Things aren't what they used to be
It would be an understatement to say that the city of Rome has seen its ups and downs, being at the crux of European, Mediterranean and even world history for millennia. Right now, all Italy feels uncertain about its economic prospects and its currency. But when you've been around long enough to see the fabric of daily life deteriorating around you, what can you do to stop yourself going into a decline?

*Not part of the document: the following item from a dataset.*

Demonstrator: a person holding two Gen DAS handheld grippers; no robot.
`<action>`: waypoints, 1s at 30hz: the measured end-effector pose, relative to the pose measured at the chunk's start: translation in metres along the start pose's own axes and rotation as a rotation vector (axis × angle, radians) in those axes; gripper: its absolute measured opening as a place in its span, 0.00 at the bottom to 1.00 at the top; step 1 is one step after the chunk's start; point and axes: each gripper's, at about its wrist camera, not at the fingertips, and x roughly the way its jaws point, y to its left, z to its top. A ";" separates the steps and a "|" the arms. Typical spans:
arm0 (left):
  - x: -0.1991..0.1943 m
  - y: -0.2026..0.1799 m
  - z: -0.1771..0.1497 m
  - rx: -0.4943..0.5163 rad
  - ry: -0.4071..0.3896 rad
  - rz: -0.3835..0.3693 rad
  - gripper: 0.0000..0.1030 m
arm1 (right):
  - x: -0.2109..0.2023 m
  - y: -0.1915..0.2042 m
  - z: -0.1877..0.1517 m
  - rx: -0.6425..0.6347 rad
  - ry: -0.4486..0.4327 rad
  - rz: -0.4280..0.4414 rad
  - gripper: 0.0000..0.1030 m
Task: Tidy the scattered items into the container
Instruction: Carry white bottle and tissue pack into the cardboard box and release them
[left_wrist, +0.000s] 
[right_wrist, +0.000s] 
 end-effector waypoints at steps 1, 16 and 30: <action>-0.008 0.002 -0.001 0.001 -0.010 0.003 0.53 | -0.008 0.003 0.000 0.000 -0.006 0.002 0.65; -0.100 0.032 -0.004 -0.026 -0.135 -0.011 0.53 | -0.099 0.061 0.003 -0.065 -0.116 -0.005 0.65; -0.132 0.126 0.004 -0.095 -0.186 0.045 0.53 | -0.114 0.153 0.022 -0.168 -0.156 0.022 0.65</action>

On a stroll through the working-class district of Testaccio, Alan Johnston heard a number of good suggestions - from counting on the comforts of family, to taking refuge in a good book.
Not fade away
The landscape of rural Sardinia is rocky and rugged - and if you go by the statistics, that might be true of the people, too. For this island is home to one of the densest concentrations of centenarians, people aged over 100, in the world. Explanations range from genetic predisposition, to the effects of the excellent local wine and diet.
Our correspondent Mattia Cabitza's own grandmother, Maria, was born in 1922 in rural Sardinia - and he was moved to ask how she and so many of her contemporaries, are still so lively and healthy.